May 28, 2021
Maree Bouterakos has worked in the Philippines, Sri Lanka, Cambodia, Ethiopia, Italy and has just returned from Laos, with the United Nations Food and Agriculture Organization and the World Food Programme.
We hope you are enjoying our new podcast series on the many and varied career pathways to ag for development. To date, we have heard from young anthropologist Kayla Lochner, environmental scientist Anneliese Austin; and communication specialist Zoie Jones about their work and life journeys.
For our fourth podcast, we hear from Maree Bouterakos, whose blog is here. Maree has had a ‘nutrition pathway to ag research for development’ and she has just returned from Laos where she was the Head of Nutrition for the United Nations World Food Programme providing advice on ways to achieve food and nutrition security so that the poor can afford a nutritious diet.
This podcast initiative is proudly brought to you as part of a suite of activities underway through our ACIAR-supported NextGen project.

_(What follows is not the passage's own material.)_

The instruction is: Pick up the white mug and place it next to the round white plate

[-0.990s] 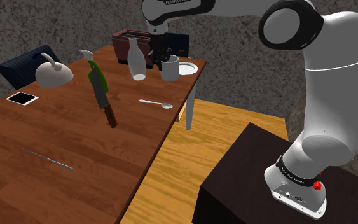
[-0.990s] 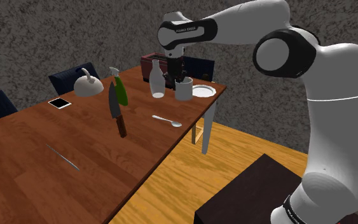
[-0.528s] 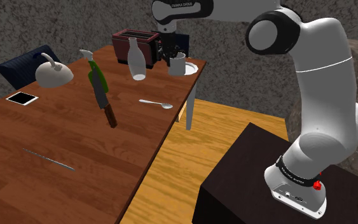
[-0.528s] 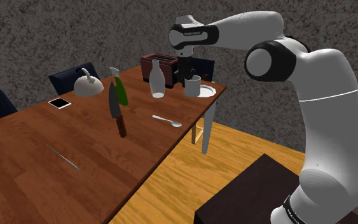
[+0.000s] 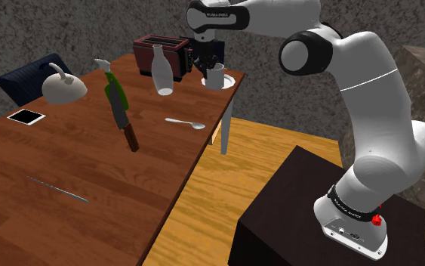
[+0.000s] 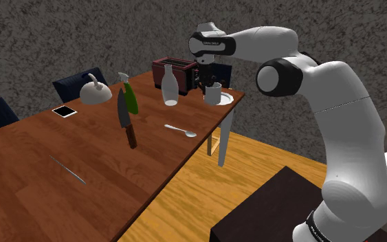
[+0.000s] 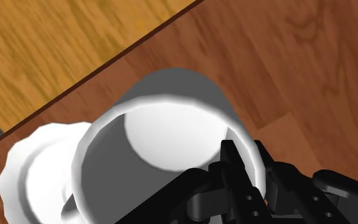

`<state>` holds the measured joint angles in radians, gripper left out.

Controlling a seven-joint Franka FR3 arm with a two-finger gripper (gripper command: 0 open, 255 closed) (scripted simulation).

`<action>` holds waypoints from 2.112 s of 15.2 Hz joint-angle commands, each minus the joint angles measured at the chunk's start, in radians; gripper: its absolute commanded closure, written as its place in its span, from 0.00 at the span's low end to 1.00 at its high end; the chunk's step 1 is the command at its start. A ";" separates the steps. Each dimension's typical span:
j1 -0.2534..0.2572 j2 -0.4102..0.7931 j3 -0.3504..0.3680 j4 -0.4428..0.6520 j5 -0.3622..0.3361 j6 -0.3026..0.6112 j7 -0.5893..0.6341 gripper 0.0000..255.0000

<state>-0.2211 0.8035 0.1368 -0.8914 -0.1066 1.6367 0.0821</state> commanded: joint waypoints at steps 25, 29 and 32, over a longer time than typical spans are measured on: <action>-0.011 -0.010 0.000 -0.135 -0.001 0.126 0.003 0.00; -0.002 0.006 -0.001 -0.014 0.000 0.021 -0.001 0.00; -0.002 0.006 -0.001 -0.014 0.000 0.021 -0.001 0.00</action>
<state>-0.2234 0.8086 0.1363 -0.9088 -0.1070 1.6608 0.0810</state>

Our career pathways to ag for development focus features videos, blogs and podcasts of people who have had a road to ag for development that doesn’t initially involve agriculture – for example through anthropology, science, social sciences, finance, communication, law, environmental sciences, health and nutrition, economics and business.
We know that working in ag for development has amazing global, national, professional and very personal impacts. And that you don’t necessarily have to have an ag background to find yourself working in a field in a developing country, helping farmers to better feed their families and earn an income from their small plots of land.

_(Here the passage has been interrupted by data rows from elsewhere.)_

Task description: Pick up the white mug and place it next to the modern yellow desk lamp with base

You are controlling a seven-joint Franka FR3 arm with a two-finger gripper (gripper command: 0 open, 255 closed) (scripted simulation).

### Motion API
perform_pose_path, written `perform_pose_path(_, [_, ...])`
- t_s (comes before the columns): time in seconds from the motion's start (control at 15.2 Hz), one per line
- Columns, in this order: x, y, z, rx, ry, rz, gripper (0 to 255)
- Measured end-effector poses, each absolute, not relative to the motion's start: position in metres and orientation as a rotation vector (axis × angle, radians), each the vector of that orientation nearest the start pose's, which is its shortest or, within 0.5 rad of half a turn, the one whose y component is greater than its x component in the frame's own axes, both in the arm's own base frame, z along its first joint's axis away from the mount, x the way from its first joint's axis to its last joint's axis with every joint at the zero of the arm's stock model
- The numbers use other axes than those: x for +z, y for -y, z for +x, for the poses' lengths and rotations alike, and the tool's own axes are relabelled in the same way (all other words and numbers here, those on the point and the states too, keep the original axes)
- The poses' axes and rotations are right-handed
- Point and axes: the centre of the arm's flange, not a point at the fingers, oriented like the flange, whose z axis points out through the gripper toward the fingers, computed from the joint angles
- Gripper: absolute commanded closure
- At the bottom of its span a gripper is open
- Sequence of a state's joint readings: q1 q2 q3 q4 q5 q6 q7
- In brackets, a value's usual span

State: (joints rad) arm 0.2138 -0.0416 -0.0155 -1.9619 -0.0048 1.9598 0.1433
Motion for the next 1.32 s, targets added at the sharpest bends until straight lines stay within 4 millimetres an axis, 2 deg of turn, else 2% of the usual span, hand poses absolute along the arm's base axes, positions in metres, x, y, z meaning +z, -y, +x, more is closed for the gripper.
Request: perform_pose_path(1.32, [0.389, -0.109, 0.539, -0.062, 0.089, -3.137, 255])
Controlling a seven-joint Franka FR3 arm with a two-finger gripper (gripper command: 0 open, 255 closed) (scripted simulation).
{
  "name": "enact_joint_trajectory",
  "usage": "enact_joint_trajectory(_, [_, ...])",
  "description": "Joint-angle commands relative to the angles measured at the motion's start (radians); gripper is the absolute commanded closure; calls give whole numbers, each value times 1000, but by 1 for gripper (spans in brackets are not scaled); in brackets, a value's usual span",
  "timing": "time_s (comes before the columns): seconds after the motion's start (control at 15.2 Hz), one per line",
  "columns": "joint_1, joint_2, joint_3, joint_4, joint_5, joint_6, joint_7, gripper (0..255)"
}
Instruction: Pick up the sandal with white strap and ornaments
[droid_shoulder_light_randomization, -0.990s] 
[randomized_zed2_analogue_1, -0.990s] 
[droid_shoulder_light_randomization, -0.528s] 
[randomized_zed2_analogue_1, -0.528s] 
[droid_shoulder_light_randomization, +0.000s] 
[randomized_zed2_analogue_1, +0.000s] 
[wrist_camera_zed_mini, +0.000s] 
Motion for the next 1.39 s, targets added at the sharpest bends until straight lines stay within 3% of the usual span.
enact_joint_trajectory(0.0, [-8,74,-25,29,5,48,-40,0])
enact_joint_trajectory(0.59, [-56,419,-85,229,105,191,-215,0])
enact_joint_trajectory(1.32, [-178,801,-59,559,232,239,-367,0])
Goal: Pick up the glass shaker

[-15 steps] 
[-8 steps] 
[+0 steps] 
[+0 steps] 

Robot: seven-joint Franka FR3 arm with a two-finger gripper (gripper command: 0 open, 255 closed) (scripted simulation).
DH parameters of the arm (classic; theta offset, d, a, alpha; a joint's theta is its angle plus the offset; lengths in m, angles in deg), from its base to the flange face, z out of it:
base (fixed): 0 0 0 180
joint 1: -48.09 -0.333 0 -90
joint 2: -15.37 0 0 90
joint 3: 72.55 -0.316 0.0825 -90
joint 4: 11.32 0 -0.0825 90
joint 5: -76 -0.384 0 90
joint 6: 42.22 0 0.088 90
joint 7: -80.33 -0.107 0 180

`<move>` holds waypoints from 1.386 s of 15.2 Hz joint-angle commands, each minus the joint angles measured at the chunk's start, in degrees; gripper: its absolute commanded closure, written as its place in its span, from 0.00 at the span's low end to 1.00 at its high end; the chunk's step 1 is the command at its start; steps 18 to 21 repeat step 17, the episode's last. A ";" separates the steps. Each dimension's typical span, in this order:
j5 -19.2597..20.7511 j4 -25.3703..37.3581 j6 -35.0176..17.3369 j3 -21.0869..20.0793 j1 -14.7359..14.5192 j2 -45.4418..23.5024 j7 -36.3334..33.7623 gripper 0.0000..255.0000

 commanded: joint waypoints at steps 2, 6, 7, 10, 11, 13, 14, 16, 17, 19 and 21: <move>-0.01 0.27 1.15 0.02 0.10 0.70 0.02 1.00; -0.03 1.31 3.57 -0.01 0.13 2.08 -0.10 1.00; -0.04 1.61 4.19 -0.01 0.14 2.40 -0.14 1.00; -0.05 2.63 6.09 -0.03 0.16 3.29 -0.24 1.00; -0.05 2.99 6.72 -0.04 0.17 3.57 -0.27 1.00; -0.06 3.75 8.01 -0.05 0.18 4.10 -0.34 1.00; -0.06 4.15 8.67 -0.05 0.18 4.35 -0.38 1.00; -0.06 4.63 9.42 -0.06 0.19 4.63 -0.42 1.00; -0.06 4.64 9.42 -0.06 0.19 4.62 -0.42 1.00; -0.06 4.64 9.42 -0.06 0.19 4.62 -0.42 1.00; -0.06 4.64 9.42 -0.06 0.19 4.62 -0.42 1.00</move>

For the young people you’re going to meet in our podcast series, intelligence, passion, resilience, ingenuity and luck made working in ag for development a reality – even though none of them started out studying agriculture.
We’ll hear that there is a broad range of pathways to rewarding and exciting careers in international agriculture, not necessarily limited to agriculture.
We hope you enjoy this series, which is brought to you with GenerationAg. We would definitely like to hear from others who have made it to ag for development without a background or studies in agriculture – email [email protected]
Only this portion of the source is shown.